--- Work instruction ---
Using the records below, write out again exactly the lines that begin at the line containing "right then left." and end at the line containing "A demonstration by", and no other lines.

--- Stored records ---
+===+

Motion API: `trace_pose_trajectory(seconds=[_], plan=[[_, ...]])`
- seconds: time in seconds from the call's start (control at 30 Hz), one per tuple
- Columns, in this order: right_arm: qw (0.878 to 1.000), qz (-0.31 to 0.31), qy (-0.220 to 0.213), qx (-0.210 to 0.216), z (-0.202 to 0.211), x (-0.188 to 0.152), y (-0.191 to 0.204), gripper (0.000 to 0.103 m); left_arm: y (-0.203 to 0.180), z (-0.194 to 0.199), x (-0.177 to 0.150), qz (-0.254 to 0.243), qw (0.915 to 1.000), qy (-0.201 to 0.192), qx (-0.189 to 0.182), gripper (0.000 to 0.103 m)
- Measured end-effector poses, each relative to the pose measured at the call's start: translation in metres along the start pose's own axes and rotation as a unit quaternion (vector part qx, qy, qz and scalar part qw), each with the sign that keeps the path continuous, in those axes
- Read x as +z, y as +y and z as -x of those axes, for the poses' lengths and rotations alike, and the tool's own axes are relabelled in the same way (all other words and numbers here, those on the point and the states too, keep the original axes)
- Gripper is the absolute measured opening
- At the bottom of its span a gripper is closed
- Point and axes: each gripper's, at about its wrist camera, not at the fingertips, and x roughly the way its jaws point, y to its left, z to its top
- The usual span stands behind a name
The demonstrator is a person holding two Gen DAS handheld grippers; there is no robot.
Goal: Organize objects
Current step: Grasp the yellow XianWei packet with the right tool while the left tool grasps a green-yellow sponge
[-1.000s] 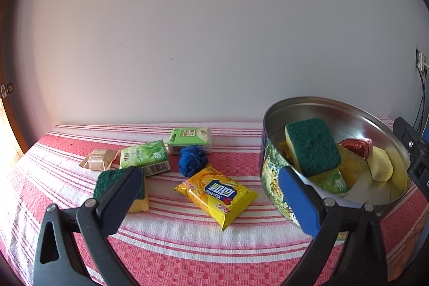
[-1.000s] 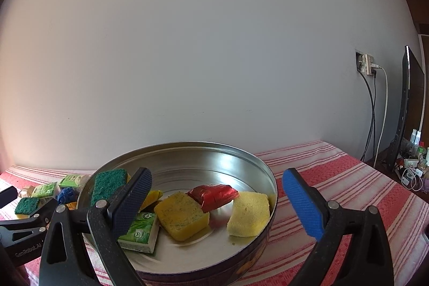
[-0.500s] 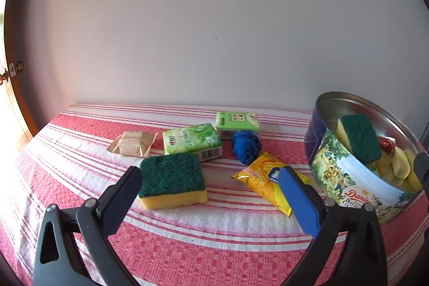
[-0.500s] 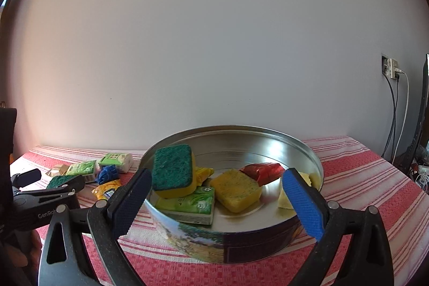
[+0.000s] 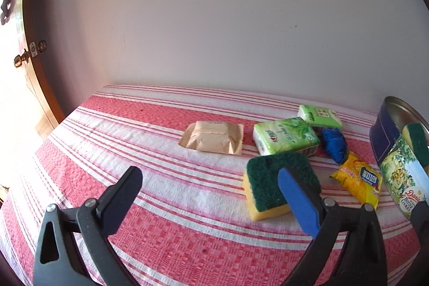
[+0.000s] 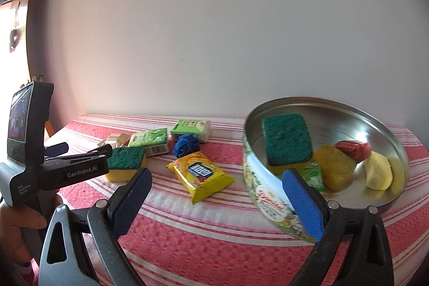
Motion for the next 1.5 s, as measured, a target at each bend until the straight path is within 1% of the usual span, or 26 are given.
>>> trace_pose_trajectory(seconds=[0.07, 0.13, 0.23, 0.27, 0.3, 0.4, 0.5, 0.57, 0.63, 0.7, 0.73, 0.8, 0.87, 0.9, 0.97, 1.03, 1.1, 1.17, 1.27, 1.37, 1.4, 1.43, 1.47, 1.5], plan=[[1.0, 0.012, 0.021, 0.02, -0.015, 0.004, 0.009, 0.097, 0.005, -0.003, 0.002, 0.005, 1.0, 0.006, 0.005, 0.102], [0.998, 0.024, 0.038, 0.033, -0.031, 0.009, 0.014, 0.091, 0.009, -0.005, 0.003, 0.013, 0.9999, 0.009, 0.004, 0.102], [0.996, 0.04, 0.069, 0.047, -0.059, 0.017, 0.021, 0.09, 0.011, -0.006, 0.004, 0.018, 0.9997, 0.013, 0.005, 0.102], [0.995, 0.043, 0.077, 0.054, -0.068, 0.019, 0.021, 0.088, 0.013, -0.006, 0.004, 0.02, 0.9997, 0.014, 0.006, 0.102], [0.993, 0.048, 0.087, 0.058, -0.077, 0.021, 0.023, 0.084, 0.013, -0.007, 0.005, 0.022, 0.9996, 0.016, 0.005, 0.102], [0.989, 0.07, 0.116, 0.059, -0.099, 0.025, 0.032, 0.083, 0.016, -0.009, 0.007, 0.028, 0.9994, 0.019, 0.001, 0.102], [0.985, 0.079, 0.139, 0.068, -0.11, 0.026, 0.031, 0.081, 0.02, -0.011, 0.008, 0.035, 0.9991, 0.022, -0.001, 0.102], [0.98, 0.095, 0.168, 0.056, -0.124, 0.024, 0.032, 0.078, 0.021, -0.013, 0.008, 0.038, 0.999, 0.024, -0.004, 0.102], [0.974, 0.11, 0.191, 0.048, -0.131, 0.02, 0.033, 0.076, 0.021, -0.014, 0.008, 0.037, 0.999, 0.025, -0.005, 0.102], [0.973, 0.089, 0.202, 0.061, -0.13, 0.02, 0.026, 0.075, 0.02, -0.015, 0.008, 0.035, 0.999, 0.026, -0.009, 0.102], [0.974, 0.085, 0.203, 0.059, -0.128, 0.019, 0.023, 0.072, 0.02, -0.015, 0.008, 0.035, 0.999, 0.026, -0.01, 0.102], [0.973, 0.084, 0.207, 0.054, -0.118, 0.015, 0.021, 0.07, 0.018, -0.015, 0.007, 0.033, 0.999, 0.028, -0.015, 0.102], [0.974, 0.078, 0.205, 0.047, -0.107, 0.011, 0.018, 0.06, 0.014, -0.014, 0.006, 0.028, 0.9989, 0.026, -0.026, 0.102], [0.975, 0.072, 0.204, 0.047, -0.102, 0.01, 0.016, 0.051, 0.011, -0.013, 0.006, 0.025, 0.9988, 0.024, -0.033, 0.102], [0.977, 0.048, 0.197, 0.059, -0.094, 0.005, 0.007, 0.051, 0.003, -0.011, 0.006, 0.019, 0.9983, 0.023, -0.05, 0.102], [0.98, 0.035, 0.186, 0.061, -0.086, 0.002, 0.003, 0.051, -0.008, -0.01, 0.006, 0.008, 0.9977, 0.022, -0.064, 0.102], [0.981, 0.016, 0.18, 0.066, -0.073, -0.001, -0.002, 0.051, -0.021, -0.013, 0.006, -0.004, 0.9976, 0.024, -0.064, 0.102], [0.982, -0.002, 0.173, 0.075, -0.058, -0.001, -0.006, 0.051, -0.033, -0.017, 0.005, -0.018, 0.9969, 0.035, -0.067, 0.102], [0.987, -0.011, 0.144, 0.074, -0.031, 0.0, -0.01, 0.051, -0.048, -0.028, 0.004, -0.027, 0.996, 0.058, -0.062, 0.102], [0.99, -0.024, 0.121, 0.069, -0.013, -0.002, -0.014, 0.051, -0.059, -0.039, 0.005, -0.037, 0.9953, 0.078, -0.045, 0.101], [0.991, -0.024, 0.112, 0.064, -0.007, -0.002, -0.019, 0.051, -0.063, -0.042, 0.005, -0.041, 0.9947, 0.085, -0.041, 0.1], [0.993, -0.021, 0.103, 0.057, -0.004, -0.003, -0.018, 0.051, -0.066, -0.045, 0.005, -0.044, 0.9941, 0.092, -0.039, 0.094], [0.994, -0.017, 0.095, 0.051, -0.002, -0.004, -0.019, 0.051, -0.069, -0.05, 0.005, -0.047, 0.9931, 0.1, -0.039, 0.085], [0.995, -0.016, 0.088, 0.048, 0.0, -0.003, -0.02, 0.051, -0.068, -0.052, 0.004, -0.046, 0.9918, 0.11, -0.046, 0.082]])
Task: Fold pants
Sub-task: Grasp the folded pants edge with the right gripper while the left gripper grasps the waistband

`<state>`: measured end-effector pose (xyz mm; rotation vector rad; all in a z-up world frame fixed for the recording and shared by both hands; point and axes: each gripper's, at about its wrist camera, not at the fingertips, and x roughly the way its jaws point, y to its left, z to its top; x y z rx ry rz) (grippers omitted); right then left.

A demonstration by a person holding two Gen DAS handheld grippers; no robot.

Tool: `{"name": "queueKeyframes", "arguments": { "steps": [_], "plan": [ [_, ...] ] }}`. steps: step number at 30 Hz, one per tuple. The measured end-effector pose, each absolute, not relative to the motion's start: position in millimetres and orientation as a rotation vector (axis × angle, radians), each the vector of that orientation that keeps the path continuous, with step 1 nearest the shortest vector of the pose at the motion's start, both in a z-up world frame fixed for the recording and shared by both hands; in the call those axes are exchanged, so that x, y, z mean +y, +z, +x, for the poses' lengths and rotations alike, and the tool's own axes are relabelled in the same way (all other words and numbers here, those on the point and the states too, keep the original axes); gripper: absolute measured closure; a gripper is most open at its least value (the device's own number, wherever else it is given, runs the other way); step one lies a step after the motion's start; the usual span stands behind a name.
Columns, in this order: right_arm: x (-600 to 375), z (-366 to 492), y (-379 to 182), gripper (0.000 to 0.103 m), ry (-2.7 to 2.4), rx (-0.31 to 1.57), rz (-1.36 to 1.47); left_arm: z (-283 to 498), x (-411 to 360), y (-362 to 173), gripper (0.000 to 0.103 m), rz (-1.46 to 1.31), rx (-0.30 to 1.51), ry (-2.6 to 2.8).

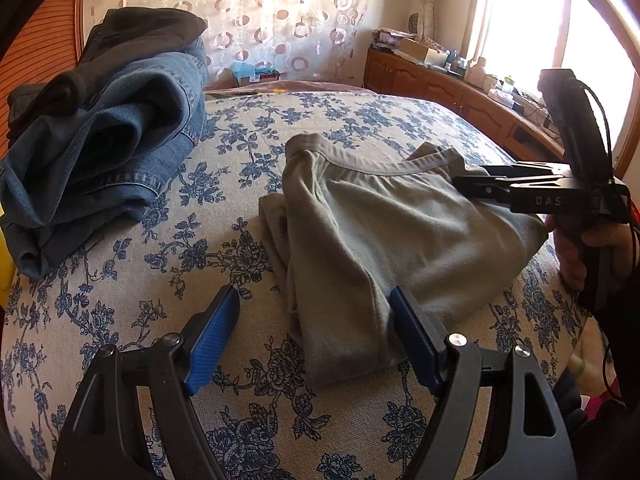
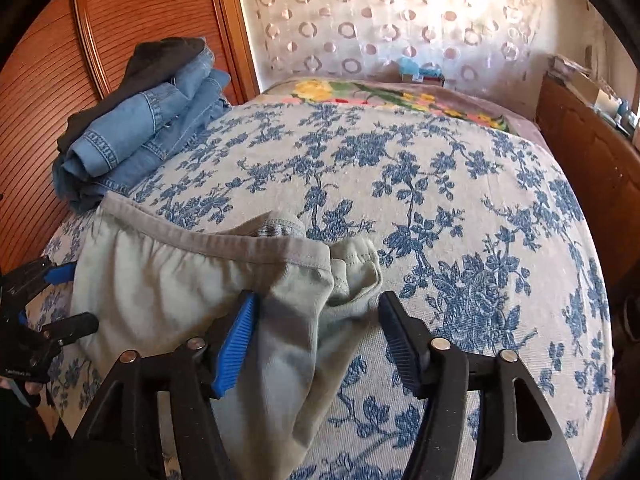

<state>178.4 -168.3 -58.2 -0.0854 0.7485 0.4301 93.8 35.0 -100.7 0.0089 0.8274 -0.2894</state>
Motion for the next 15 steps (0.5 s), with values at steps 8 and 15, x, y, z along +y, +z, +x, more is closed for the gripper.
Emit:
{"name": "queueKeyframes", "arguments": {
  "steps": [8, 15],
  "plan": [
    [-161, 179, -61, 0.028, 0.430, 0.749, -0.126, 109, 34, -90, 0.025, 0.005, 0.885, -0.302],
    [-161, 178, -62, 0.027, 0.430, 0.747, -0.138, 134, 30, -82, 0.027, 0.028, 0.858, -0.292]
  ]
}}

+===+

--- Answer to this exercise ---
`<state>`: measured end-effector pose (xyz mm; rotation vector rad; all in a z-up world frame fixed for the recording and shared by both hands; point and axes: each gripper's, at about its wrist camera, not at the fingertips, and x roughly the way its jaws point, y to its left, z to its top; x y z rx ry rz) (grippers omitted); right then left.

A demonstration by a person holding two Gen DAS handheld grippers; no robot.

This exercise is done.